Richard Cordray testifies before the Senate Banking Committee on Sept. 20, 2016. (Rex Features via AP Images)

WASHINGTON – A new proposed Consumer Financial Protection Bureau (CFPB) rule would stop financial companies and banks from using “arbitration clauses” to block consumers from taking legal action against them, according to CFPB Director Richard Cordray.

“A cherished tenet of our justice system is that no one, no matter how big or how powerful, should escape accountability if they break the law – but right now, many contracts for consumer financial products like bank accounts and credit cards come with a mandatory arbitration clause that makes it virtually impossible for people to sue the company as a group if things go wrong,” Cordray said on a conference call with reporters Monday.

“On paper, these clauses simply say that either party can opt to have disputes resolved by private individuals known as arbitrators rather than by the court system. In practice, companies use these clauses to bar groups of consumers from joining together to seek justice by vindicating their legal rights,” he added.

Cordray emphasized that the proposed rule would not outlaw the use of arbitration altogether.

“For these new contracts, however, these clauses have to say explicitly that they cannot be used to stop consumers from banding together to pursue relief as a group. The rule includes the specific language that financial companies must use,” he said. “By restoring the ability of consumers to file or join group lawsuits, the rule gives companies more incentive to comply with the law. And the deterrent effect of such cases can more broadly influence the business practices of other companies as well.”

Under the proposed rule, companies would be required to “submit their claims, awards, and other information about the arbitration of individual disputes” to the CFPB.

“This will help us better monitor arbitrations to make sure the process is fair for individual consumers. The companies are required to scrub these materials of personal information, and starting in July 2019, we will also post them on our website,” Cordray said. “This will promote transparency and give consumers, providers, and other regulators more insight into how arbitration works.”

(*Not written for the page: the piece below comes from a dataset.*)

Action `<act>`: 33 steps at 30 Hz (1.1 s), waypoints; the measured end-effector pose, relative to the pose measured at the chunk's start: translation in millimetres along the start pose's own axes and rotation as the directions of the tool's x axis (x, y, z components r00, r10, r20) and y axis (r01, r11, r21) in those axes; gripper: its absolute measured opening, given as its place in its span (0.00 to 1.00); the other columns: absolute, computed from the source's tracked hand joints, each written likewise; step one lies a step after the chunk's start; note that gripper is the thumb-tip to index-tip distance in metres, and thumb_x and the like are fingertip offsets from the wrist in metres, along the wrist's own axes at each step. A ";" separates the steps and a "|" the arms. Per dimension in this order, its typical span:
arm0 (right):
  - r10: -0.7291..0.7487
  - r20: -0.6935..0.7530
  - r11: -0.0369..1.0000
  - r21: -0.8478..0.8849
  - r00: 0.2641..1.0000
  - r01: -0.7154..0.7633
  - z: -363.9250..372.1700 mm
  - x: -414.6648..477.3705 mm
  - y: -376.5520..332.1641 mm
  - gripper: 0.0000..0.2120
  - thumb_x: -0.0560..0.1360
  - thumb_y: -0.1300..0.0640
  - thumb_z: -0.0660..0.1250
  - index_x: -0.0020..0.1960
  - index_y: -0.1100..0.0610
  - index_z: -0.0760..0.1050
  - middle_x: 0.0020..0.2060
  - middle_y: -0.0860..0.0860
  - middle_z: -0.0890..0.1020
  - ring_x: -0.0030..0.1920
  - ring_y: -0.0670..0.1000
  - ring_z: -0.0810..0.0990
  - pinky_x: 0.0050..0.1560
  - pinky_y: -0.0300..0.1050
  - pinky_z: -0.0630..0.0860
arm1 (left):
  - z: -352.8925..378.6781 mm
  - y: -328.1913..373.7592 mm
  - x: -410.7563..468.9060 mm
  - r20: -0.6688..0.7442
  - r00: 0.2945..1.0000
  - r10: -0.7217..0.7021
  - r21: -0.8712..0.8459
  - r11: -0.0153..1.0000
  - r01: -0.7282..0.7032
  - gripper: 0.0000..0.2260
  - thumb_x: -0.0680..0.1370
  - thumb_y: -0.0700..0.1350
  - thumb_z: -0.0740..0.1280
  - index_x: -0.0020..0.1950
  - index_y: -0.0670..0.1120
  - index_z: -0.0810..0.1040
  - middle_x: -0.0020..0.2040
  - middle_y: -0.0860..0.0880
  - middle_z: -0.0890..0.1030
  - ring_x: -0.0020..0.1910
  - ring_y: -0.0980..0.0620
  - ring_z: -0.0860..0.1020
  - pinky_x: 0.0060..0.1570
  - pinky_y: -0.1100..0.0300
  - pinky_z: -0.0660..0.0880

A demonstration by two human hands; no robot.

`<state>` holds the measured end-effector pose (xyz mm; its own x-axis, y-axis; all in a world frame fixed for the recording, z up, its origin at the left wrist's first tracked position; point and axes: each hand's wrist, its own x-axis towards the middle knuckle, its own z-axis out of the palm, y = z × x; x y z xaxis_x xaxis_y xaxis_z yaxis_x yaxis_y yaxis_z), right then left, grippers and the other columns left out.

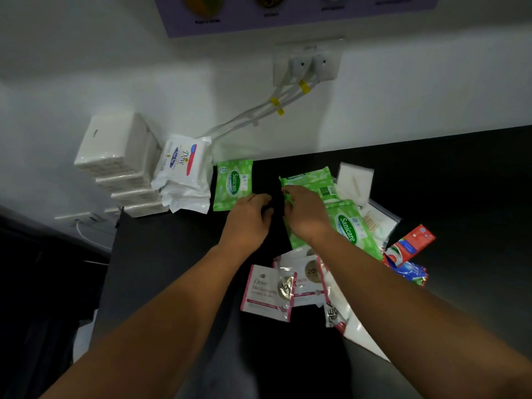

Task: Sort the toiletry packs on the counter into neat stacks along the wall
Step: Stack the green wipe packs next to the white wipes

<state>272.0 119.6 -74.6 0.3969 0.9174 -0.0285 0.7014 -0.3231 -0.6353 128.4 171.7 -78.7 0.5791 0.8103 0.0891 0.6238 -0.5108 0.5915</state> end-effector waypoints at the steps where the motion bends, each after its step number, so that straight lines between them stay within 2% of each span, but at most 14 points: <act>1: 0.021 -0.013 1.000 -0.018 1.000 -0.021 -9.3 -3.5 11.2 0.20 0.79 0.61 0.62 0.70 0.58 0.73 0.66 0.56 0.77 0.66 0.57 0.74 0.66 0.47 0.70 | 6.0 8.5 1.6 0.059 0.998 0.015 -0.026 1.000 -0.013 0.13 0.79 0.44 0.67 0.62 0.43 0.80 0.56 0.45 0.81 0.55 0.46 0.79 0.54 0.56 0.75; 5: 0.135 -0.125 0.970 -0.184 0.983 -0.157 -42.4 -23.2 55.0 0.21 0.75 0.58 0.66 0.67 0.58 0.74 0.60 0.59 0.77 0.61 0.62 0.73 0.59 0.52 0.73 | 33.1 47.0 -1.2 0.227 0.973 -0.041 -0.045 0.998 0.052 0.10 0.78 0.49 0.68 0.51 0.45 0.83 0.47 0.47 0.83 0.46 0.48 0.81 0.47 0.55 0.78; 8: 0.195 -0.137 0.952 -0.212 0.971 -0.221 -57.3 -36.0 79.7 0.20 0.73 0.58 0.69 0.62 0.66 0.75 0.55 0.65 0.78 0.58 0.66 0.75 0.56 0.52 0.72 | 50.2 75.3 -6.0 0.290 0.948 -0.132 0.018 0.991 0.133 0.14 0.77 0.56 0.68 0.47 0.45 0.82 0.42 0.48 0.82 0.42 0.48 0.80 0.42 0.56 0.77; 13: 0.365 -0.056 0.922 -0.117 0.929 -0.369 -67.8 -41.4 99.6 0.14 0.74 0.58 0.68 0.58 0.62 0.77 0.51 0.60 0.82 0.54 0.62 0.80 0.49 0.48 0.76 | 65.7 105.7 -12.1 0.273 0.936 -0.223 0.043 0.975 0.220 0.17 0.75 0.60 0.71 0.36 0.49 0.72 0.33 0.52 0.73 0.37 0.49 0.76 0.29 0.60 0.64; 16: 0.367 -0.095 0.930 0.041 0.926 -0.364 -74.1 -43.6 99.1 0.11 0.74 0.60 0.68 0.56 0.59 0.79 0.47 0.56 0.84 0.47 0.58 0.82 0.45 0.48 0.78 | 69.0 112.3 -12.6 0.227 0.948 -0.224 -0.045 0.970 0.240 0.11 0.75 0.54 0.73 0.45 0.47 0.77 0.39 0.50 0.79 0.40 0.48 0.78 0.31 0.60 0.66; 18: 0.332 -0.115 0.928 0.216 0.936 -0.303 -76.7 -45.4 93.3 0.06 0.74 0.62 0.69 0.51 0.57 0.80 0.42 0.54 0.84 0.41 0.56 0.82 0.40 0.48 0.79 | 67.6 110.3 -13.2 0.175 0.956 -0.235 -0.133 0.957 0.259 0.11 0.76 0.49 0.72 0.54 0.45 0.78 0.46 0.48 0.82 0.45 0.46 0.81 0.39 0.57 0.75; 20: 0.293 -0.160 0.909 0.353 0.943 -0.223 -76.5 -45.3 83.8 0.04 0.75 0.63 0.69 0.47 0.55 0.80 0.40 0.52 0.83 0.38 0.53 0.81 0.38 0.46 0.77 | 60.8 104.5 -15.0 0.129 0.959 -0.254 -0.223 0.934 0.277 0.13 0.78 0.47 0.70 0.61 0.45 0.76 0.50 0.47 0.83 0.48 0.46 0.82 0.47 0.54 0.79; 22: 0.284 -0.144 0.854 0.487 0.948 -0.182 -74.3 -44.5 68.7 0.08 0.76 0.62 0.68 0.52 0.53 0.82 0.43 0.47 0.84 0.42 0.48 0.83 0.42 0.44 0.79 | 49.5 93.2 -17.0 0.065 0.962 -0.266 -0.309 0.911 0.273 0.14 0.79 0.45 0.69 0.64 0.46 0.75 0.51 0.47 0.84 0.48 0.49 0.82 0.49 0.56 0.79; 24: 0.249 -0.043 0.785 0.594 0.968 -0.176 -68.1 -45.0 49.6 0.13 0.78 0.61 0.67 0.59 0.49 0.80 0.47 0.43 0.84 0.45 0.41 0.84 0.43 0.37 0.79 | 33.5 78.2 -16.6 -0.008 0.959 -0.285 -0.361 0.895 0.263 0.13 0.79 0.44 0.68 0.64 0.48 0.76 0.51 0.50 0.84 0.48 0.52 0.82 0.48 0.60 0.79; 26: 0.164 0.049 0.790 0.592 0.985 -0.161 -54.3 -44.5 29.7 0.15 0.78 0.62 0.65 0.62 0.48 0.77 0.48 0.42 0.84 0.46 0.39 0.83 0.43 0.34 0.79 | 15.0 62.0 -12.9 -0.063 0.947 -0.317 -0.388 0.882 0.269 0.12 0.80 0.44 0.68 0.63 0.49 0.76 0.49 0.54 0.83 0.47 0.57 0.81 0.44 0.68 0.76; 28: 0.115 0.077 0.828 0.543 0.990 -0.139 -36.0 -38.1 12.0 0.15 0.78 0.63 0.65 0.62 0.50 0.76 0.50 0.45 0.84 0.48 0.43 0.83 0.46 0.36 0.78 | -1.8 44.7 -7.5 -0.125 0.929 -0.350 -0.392 0.877 0.278 0.11 0.79 0.44 0.69 0.61 0.50 0.76 0.45 0.57 0.81 0.43 0.61 0.80 0.40 0.74 0.71; 30: 0.135 0.071 0.835 0.528 0.988 -0.152 -18.4 -24.2 -4.6 0.13 0.78 0.63 0.65 0.59 0.52 0.79 0.50 0.47 0.84 0.48 0.46 0.83 0.45 0.37 0.78 | -16.4 28.2 -3.8 -0.170 0.912 -0.373 -0.361 0.885 0.294 0.13 0.79 0.44 0.70 0.63 0.50 0.76 0.45 0.55 0.80 0.41 0.62 0.78 0.40 0.71 0.72; 31: 0.157 0.075 0.815 0.553 0.985 -0.172 -10.8 -15.8 -12.9 0.12 0.77 0.64 0.64 0.56 0.52 0.80 0.48 0.47 0.84 0.47 0.47 0.83 0.45 0.40 0.80 | -21.8 19.2 -2.9 -0.184 0.910 -0.371 -0.332 0.895 0.298 0.14 0.79 0.43 0.69 0.64 0.49 0.76 0.48 0.53 0.82 0.42 0.59 0.79 0.43 0.67 0.74; 33: 0.185 0.078 0.790 0.582 0.980 -0.195 4.1 3.3 -27.5 0.11 0.76 0.65 0.65 0.52 0.53 0.82 0.45 0.49 0.85 0.46 0.49 0.84 0.49 0.48 0.82 | -28.7 -0.4 -1.8 -0.216 0.921 -0.323 -0.245 0.931 0.269 0.17 0.78 0.39 0.68 0.67 0.46 0.75 0.58 0.49 0.81 0.53 0.51 0.80 0.55 0.59 0.76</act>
<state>251.7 132.5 -60.4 0.4723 0.8572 -0.2051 0.1321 -0.2989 -0.9451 112.0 178.6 -56.1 0.2184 0.9738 0.0640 0.6081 -0.1871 0.7715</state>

Cordray did not answer follow-up questions on the conference.

CFPB Senior Counsel Eric Goldberg specified that the new rule covers “core financial products and services including consumer finance markets” involving lending money, storing money, moving and exchanging money. Goldberg told reporters there is a “substantial cost to complying” with the new rule.

“We believe the benefit to consumers is that when companies are faced with increased class-action liability they will enhance their compliance activity so they are in better compliance with the law,” he said on the conference call. “To the extent that they do not comply with the law and they do not enhance their compliance, they will be susceptible to class-action liability.”

While the CFPB decided not to ban arbitration entirely, Goldberg said the bureau would “continue to evaluate the impacts” of arbitration on consumers.

“We are not prohibiting all consumer finance arbitration,” he said. “We are not leaving those markets unprotected. We are going to continue to monitor how individual arbitration is used in the context of consumer and financial agreements.”

Goldberg said the CFPB discussed the proposal with federal regulators including the Treasury Department but did not say whether or not the White House was receptive to the new rule. According to Goldberg, Treasury Secretary Steve Mnuchin was not consulted about the new rule before the CFPB’s conference call.

Goldberg said the full text of the rule would be available to read in the Federal Register within the next few weeks.